◆ **INFORMATION PROVIDED**
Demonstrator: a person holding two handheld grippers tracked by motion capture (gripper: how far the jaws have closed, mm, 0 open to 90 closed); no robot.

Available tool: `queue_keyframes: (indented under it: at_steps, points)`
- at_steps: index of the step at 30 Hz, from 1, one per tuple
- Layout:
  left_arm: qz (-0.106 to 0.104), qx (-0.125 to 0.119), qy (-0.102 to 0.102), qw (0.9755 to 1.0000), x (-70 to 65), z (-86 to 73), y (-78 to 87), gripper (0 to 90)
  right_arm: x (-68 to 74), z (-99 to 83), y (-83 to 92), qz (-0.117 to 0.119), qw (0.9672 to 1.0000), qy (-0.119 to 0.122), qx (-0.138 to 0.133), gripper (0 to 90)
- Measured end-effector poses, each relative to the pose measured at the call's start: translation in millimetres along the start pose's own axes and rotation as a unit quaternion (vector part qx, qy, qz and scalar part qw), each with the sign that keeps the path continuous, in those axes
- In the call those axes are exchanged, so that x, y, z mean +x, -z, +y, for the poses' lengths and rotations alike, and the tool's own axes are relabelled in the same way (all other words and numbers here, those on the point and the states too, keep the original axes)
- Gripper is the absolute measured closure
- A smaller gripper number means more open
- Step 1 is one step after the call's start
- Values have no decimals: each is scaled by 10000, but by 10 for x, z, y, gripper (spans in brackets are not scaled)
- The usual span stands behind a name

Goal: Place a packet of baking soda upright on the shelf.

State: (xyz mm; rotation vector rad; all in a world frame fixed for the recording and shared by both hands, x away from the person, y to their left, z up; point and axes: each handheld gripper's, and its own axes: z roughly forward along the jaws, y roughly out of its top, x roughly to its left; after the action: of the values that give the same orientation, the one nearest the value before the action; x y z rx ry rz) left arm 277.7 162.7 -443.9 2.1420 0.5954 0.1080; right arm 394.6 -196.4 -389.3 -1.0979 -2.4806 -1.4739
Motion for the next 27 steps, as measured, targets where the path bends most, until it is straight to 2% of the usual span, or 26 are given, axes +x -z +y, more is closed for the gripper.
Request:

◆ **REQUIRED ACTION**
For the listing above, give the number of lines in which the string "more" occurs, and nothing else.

◆ **SOLUTION**
2